**Assignment**
Using the listing below, select the lines with the word "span" and copy them.

**Supplied data**

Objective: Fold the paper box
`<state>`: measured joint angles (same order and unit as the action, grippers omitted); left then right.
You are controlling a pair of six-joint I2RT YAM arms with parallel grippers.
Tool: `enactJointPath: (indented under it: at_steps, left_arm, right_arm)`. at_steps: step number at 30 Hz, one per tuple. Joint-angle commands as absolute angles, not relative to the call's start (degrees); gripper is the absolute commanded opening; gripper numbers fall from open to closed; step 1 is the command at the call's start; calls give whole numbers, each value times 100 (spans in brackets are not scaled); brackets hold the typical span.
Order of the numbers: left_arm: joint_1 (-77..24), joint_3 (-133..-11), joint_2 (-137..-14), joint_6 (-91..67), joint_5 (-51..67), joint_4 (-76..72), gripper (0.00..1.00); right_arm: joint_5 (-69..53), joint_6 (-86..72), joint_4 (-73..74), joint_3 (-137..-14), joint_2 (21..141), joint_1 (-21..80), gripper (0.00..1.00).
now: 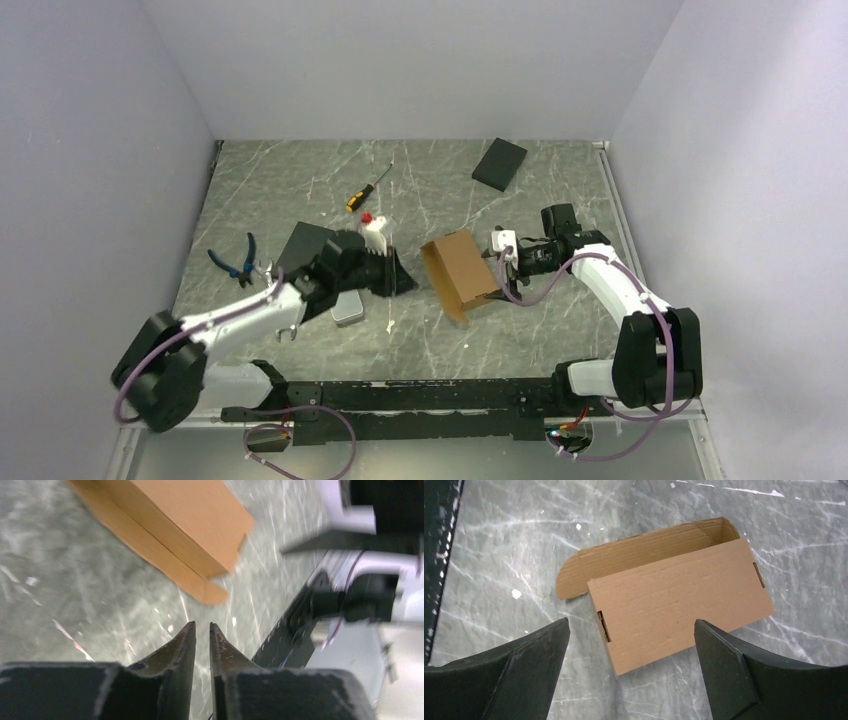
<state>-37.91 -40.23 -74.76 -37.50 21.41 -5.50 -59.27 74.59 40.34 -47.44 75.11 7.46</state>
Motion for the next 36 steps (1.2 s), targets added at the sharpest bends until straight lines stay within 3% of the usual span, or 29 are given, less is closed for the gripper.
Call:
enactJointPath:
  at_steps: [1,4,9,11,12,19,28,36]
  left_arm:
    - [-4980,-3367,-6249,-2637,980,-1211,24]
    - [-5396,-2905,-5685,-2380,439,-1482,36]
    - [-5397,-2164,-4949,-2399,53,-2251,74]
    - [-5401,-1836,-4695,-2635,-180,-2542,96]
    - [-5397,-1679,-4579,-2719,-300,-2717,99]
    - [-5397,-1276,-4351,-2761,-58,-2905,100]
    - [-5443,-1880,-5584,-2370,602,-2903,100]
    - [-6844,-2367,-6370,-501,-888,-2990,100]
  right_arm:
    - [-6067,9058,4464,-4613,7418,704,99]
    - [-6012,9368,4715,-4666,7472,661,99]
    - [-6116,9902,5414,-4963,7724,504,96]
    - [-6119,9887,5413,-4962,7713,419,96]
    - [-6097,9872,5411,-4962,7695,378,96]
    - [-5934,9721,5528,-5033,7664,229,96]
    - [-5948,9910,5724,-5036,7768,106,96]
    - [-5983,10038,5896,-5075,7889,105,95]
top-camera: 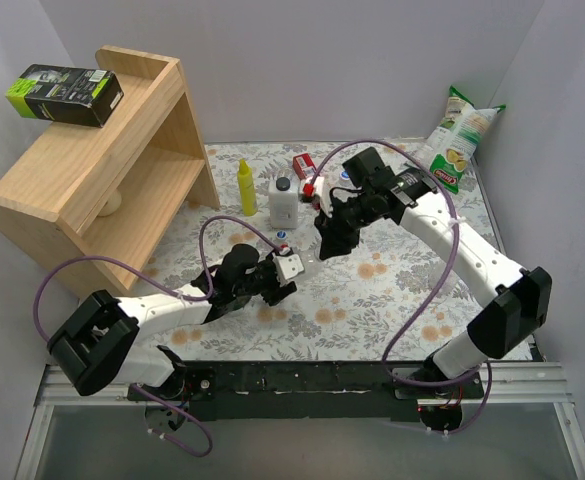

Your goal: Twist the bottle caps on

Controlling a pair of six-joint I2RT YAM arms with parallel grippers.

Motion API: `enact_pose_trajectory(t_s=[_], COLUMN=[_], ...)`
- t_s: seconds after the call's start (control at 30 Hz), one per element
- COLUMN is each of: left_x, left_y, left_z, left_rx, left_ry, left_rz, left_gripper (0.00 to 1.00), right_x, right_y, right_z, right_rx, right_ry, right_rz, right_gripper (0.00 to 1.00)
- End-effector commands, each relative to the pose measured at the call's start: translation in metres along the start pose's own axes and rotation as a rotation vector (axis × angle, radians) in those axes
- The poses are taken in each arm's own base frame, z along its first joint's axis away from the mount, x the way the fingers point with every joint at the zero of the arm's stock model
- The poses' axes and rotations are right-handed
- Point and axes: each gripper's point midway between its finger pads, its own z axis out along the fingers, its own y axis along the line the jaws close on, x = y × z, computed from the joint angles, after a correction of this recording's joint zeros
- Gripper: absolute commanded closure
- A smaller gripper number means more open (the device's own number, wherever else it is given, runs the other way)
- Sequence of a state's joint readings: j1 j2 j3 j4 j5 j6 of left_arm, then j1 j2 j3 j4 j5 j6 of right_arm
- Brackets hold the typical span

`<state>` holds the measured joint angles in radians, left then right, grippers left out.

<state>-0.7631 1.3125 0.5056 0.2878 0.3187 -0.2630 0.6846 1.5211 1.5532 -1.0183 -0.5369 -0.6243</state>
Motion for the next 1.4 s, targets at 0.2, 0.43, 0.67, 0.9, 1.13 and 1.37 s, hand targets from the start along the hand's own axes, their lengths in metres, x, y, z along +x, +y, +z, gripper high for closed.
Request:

**Answer for this exercise**
Tool: `enactJointPath: (indented under it: at_steps, left_arm, right_arm)`. at_steps: step number at 30 Hz, one per tuple. Joint-angle commands as absolute angles, not relative to the call's start (degrees); gripper is the absolute commanded opening; gripper numbers fall from open to closed; step 1 is the command at the call's start; calls give whole numbers, each value times 100 (spans in brackets are not scaled); brackets hold the typical span.
Motion for the next 36 steps (1.2 s), targets added at the sharpest bends until straight lines stay within 3% of the usual span, or 29 are given, less is closed for the gripper.
- Brackets hold the typical span

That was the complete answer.